Prof. Cary B Forestreceived a Bachelor of Science degree from the University of Wisconsin in 1986 in the Applied Math, Engineering and Physics program.   He received a Magnetic Fusion Energy Science Fellowship from the DoE to attend graduate school at Princeton University where he received a Ph.D. in 1992 in the  Astrophysical Sciences department. His thesis, supervised by Dr. Masayuki Ono at the Princeton Plasma Physics Laboratory, received the   Simon Ramo Award for Outstanding Doctoral Thesis Research in Plasma Physics from the APS. In the course of his thesis work he invented and demonstrated a non-inductive method of tokamak formation based upon the bootstrap current and helped start the US spherical tokamak program. After graduate school he spent 5 years working at General Atomics as a Scientist where his work focused on advanced tokamaks and included studies of plasma resistivity, non-inductive current drive, rf heating of plasmas and MHD instabilities in tokamak plasmas (at the time GA operated the largest US tokamak research program).  The analysis technique Forest developed during this time for measuring the non-inductive currents driven in tokamaks has since been implemented in most of the world’s large tokamaks and played a central role in validating the heating and current drive models being used to predict their behavior on Iter. At the UW, Forest has received the Romnes Fellowship, the Vilas Associate Award, the Kellett Mid Career Award and most recently a WARF Named Professorship.  Nationally, he is the recipient of the Alfred P. Sloan Fellowship, the David and Lucille Packard Foundation Fellowship, and a Research Award from the Alexander von Humboldt Foundation (hosted by the Max Planck Institute for Plasma Physics in Garching, Germany (2005)), and is a Fellow of Merton College, Oxford. He has served as Director of the NSF Physics Frontier Center for Magnetic Self-Organization and currently serves as the Director of the Wisconsin Plasma Physics Laboratory and overseas its operations as a DoE collaborative user facility.  He has served and numerous study committees of the National Academies of Science and has Chaired program advisory committees at MIT and Princeton. He is a Fellow of the American Physical Society and has Chaired the the Division of Plasma Physics and also served a an APS Counselor. 

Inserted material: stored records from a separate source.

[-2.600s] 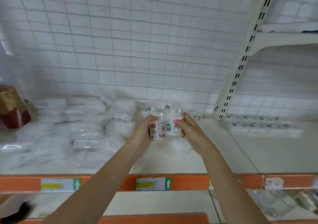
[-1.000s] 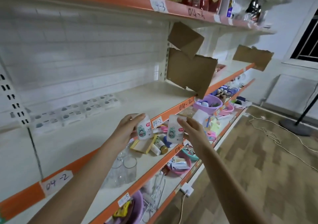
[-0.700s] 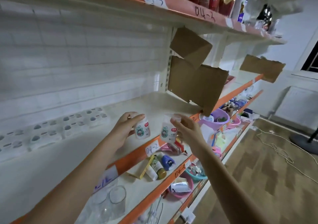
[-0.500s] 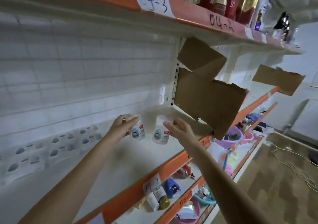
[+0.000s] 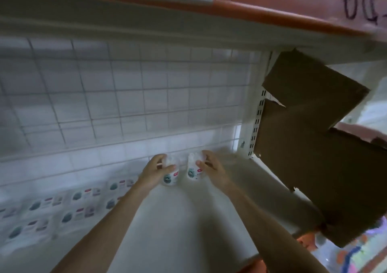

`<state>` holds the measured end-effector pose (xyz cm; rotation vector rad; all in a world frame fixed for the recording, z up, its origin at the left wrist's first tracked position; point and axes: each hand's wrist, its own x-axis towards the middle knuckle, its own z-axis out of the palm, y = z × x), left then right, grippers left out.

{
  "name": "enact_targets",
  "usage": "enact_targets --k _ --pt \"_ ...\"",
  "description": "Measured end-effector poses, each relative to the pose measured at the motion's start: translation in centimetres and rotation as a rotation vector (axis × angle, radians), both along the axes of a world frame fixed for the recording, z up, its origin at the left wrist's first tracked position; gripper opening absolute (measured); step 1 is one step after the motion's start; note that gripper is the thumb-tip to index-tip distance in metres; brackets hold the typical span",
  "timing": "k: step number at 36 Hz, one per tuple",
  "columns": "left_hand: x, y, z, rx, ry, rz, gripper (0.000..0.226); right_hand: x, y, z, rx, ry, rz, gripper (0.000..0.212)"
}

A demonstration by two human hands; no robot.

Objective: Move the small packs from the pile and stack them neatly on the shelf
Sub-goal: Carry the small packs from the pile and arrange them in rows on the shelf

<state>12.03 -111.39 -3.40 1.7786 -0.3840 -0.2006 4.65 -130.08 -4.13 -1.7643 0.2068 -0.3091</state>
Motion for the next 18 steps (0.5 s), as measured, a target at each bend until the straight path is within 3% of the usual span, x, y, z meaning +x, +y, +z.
enact_targets --k 6,12,18 --pt "0.1 -0.3 -0.5 -0.025 -0.017 0.012 0.047 2.7 -0.3 -1.2 -0.052 -0.017 0.105 0.029" --pt "-0.2 -0.9 -1.3 -0.107 -0.002 0.159 0.052 4.5 -0.6 -1.1 -0.083 -0.069 0.209 0.024" --pt "-0.7 -1.5 -1.4 -0.15 -0.028 0.231 0.039 5.5 -1.2 -1.6 -0.184 -0.094 0.233 0.034"
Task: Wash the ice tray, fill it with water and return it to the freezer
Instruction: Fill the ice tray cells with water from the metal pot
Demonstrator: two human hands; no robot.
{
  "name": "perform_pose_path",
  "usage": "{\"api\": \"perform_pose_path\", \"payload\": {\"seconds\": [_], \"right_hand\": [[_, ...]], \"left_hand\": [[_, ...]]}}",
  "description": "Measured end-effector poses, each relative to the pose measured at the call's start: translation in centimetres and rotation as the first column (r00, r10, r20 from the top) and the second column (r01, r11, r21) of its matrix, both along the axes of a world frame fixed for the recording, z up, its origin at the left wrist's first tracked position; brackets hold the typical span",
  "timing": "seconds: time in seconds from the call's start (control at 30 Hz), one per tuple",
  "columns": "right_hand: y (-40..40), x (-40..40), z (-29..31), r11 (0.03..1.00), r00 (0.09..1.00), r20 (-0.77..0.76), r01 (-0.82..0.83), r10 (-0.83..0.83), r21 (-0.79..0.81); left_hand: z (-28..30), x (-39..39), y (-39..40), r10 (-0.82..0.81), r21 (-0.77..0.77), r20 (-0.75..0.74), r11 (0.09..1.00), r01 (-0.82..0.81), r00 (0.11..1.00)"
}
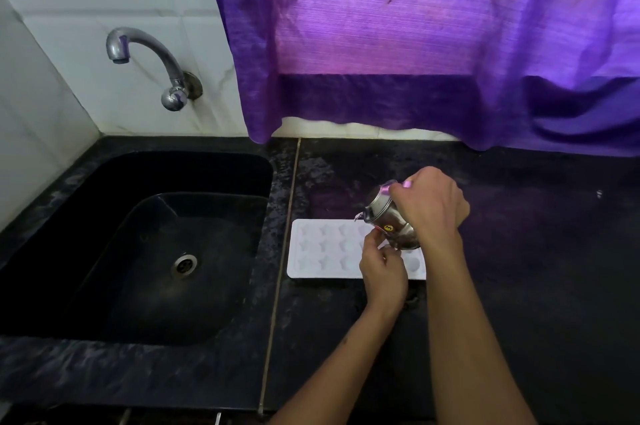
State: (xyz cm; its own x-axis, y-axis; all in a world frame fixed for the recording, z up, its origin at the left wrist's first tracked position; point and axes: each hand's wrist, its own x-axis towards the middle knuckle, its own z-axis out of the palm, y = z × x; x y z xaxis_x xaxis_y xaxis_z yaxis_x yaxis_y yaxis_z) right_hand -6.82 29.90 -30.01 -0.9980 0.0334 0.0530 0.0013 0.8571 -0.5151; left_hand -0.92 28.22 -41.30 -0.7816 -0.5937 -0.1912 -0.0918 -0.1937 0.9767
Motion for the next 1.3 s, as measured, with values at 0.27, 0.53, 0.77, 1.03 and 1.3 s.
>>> {"api": "perform_pose_path", "payload": {"seconds": [0.27, 0.53, 0.77, 1.03, 1.3], "right_hand": [[-0.5, 0.4, -0.2, 0.999, 0.999, -0.034, 0.014, -0.013, 0.037], [-0.7, 0.9, -0.3, 0.999, 0.999, -0.025, 0.048, -0.048, -0.004], [0.2, 0.8, -0.5, 0.982, 0.994, 0.037, 0.107, -0.102, -0.157], [-0.6, 1.0, -0.1, 0.974, 0.995, 0.057, 0.094, -0.084, -0.208], [-3.1, 1.7, 0.0, 0.998, 1.000, 0.011, 0.022, -0.021, -0.067]], "left_hand": [[0.1, 0.2, -0.4, -0.019, 0.052, -0.009, 0.998, 0.019, 1.000], [0.0, 0.4, -0.9, -0.020, 0.071, 0.004, 0.997, 0.020, 1.000], [0.5, 0.9, -1.5, 0.014, 0.026, -0.019, 1.000, -0.013, 1.000], [0.5, 1.4, -2.3, 0.062, 0.006, -0.062, 0.998, -0.062, 0.996], [0.7, 1.6, -3.3, 0.100, 0.068, -0.078, 0.993, -0.095, 0.992]]}}
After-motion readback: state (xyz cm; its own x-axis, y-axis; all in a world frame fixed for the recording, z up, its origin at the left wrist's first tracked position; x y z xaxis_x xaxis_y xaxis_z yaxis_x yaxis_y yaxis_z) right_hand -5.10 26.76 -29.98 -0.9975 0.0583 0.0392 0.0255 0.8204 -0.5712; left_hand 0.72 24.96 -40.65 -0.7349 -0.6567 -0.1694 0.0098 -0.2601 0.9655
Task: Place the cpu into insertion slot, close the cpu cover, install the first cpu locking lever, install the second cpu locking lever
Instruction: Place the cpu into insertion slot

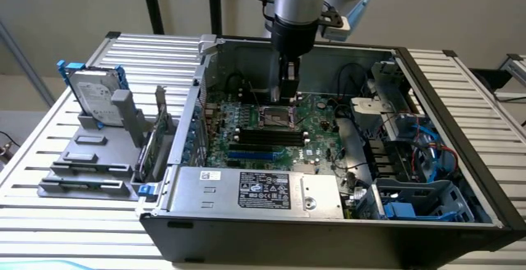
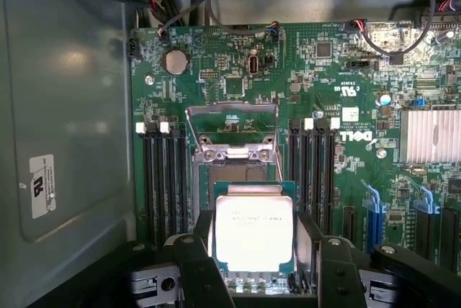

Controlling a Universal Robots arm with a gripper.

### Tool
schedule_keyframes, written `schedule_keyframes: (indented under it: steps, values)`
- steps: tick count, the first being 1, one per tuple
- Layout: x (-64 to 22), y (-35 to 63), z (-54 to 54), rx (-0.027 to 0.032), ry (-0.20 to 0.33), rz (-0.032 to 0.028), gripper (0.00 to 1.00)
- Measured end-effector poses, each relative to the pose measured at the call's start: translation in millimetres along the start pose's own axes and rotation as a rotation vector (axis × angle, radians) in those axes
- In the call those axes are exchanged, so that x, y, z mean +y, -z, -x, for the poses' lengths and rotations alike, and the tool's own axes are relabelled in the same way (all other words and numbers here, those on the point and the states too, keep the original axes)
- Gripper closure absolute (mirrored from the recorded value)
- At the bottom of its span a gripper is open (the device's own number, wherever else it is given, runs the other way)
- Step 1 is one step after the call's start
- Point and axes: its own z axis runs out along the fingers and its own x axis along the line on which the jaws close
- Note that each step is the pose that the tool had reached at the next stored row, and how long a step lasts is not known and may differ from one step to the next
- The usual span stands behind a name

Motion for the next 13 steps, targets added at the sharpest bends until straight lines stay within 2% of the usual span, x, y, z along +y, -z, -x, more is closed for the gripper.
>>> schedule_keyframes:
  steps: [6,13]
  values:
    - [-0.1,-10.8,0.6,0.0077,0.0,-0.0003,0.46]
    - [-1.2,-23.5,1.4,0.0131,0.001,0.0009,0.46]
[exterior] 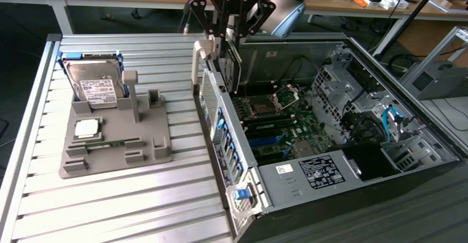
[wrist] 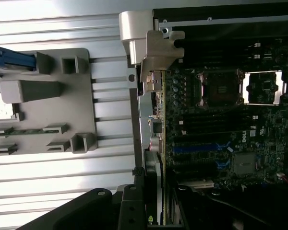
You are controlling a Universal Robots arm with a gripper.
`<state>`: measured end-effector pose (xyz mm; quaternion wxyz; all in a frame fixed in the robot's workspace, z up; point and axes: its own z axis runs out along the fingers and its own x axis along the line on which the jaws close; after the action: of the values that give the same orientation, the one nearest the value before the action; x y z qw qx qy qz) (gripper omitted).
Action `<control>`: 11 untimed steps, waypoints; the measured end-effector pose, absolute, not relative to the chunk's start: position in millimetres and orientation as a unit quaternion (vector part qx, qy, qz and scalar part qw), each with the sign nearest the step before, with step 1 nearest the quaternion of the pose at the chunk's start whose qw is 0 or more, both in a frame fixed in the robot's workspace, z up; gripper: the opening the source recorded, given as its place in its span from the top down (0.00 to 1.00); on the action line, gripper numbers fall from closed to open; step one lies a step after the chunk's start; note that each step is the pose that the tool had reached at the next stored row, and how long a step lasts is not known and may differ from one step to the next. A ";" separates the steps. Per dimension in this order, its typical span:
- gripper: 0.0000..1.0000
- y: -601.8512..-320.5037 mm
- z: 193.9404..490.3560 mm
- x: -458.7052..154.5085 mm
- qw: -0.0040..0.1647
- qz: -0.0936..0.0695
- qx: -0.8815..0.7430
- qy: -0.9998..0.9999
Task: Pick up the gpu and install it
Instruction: 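Pick up the gpu and move the gpu toward the slot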
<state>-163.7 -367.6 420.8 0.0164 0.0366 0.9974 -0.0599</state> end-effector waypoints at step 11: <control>0.73 -367.6 420.8 -160.3 0.016 -0.061 0.037 0.997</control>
<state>-160.3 -367.6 420.8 0.0165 0.0367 0.9973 -0.0611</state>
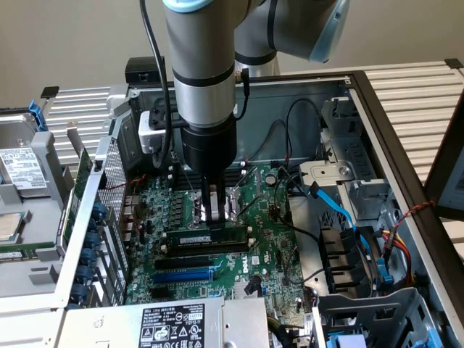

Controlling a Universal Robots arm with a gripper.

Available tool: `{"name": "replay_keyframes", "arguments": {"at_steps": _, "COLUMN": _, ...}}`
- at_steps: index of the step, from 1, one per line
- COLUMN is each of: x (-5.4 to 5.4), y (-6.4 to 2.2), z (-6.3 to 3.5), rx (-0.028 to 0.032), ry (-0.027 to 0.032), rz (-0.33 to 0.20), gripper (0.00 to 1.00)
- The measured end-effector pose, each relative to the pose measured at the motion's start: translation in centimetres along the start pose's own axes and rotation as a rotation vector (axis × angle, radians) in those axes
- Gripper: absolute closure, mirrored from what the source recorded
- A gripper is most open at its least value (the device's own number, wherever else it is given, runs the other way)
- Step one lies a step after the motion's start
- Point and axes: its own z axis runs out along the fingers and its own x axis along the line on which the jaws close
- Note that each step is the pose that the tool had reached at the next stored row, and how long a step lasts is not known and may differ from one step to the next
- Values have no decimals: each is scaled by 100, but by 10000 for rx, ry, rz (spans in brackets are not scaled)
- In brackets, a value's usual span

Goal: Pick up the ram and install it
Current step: 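Insert the ram into the slot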

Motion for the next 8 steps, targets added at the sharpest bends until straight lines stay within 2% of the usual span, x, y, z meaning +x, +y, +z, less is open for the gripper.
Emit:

Areas of Technical Specialization

Forest’s research program in experimental plasma physics is on the border between nuclear fusion research and laboratory plasma astrophysics. This includes research on liquid metal dynamos and MHD turbulence; research on MHD instabilities in line- tied plasmas and their stabilization by moving metal walls; studies of heat, current transport, and non-inductive currents in spherical tokamaks, advanced tokamaks and RFPs, and developed a astrophysically oriented experimental platform to study flow-dominated, rather than magnetically dominated plasmas. During his time at Wisconsin, Forest’s group has brought into operation four (and soon five) new major experiments, including the Madison Dynamo Experiment (sodium), the Rotating Wall Machine, the Plasma Couette Experiment, and the Big Red Plasma Ball in the Wisconsin Plasma Physics Laboratory. Most recently, Forest has reinitiated magnetic mirror research in the United States and is constructing the Wisconsin High Temperature Superconductor Axisymmetric Mirror (WHAM) device as a prototypical fusion based prototypical neutron source for both academic and industrial applications. Three of Forests students have received the Rosenbluth Thesis Award for top thesis from the APS.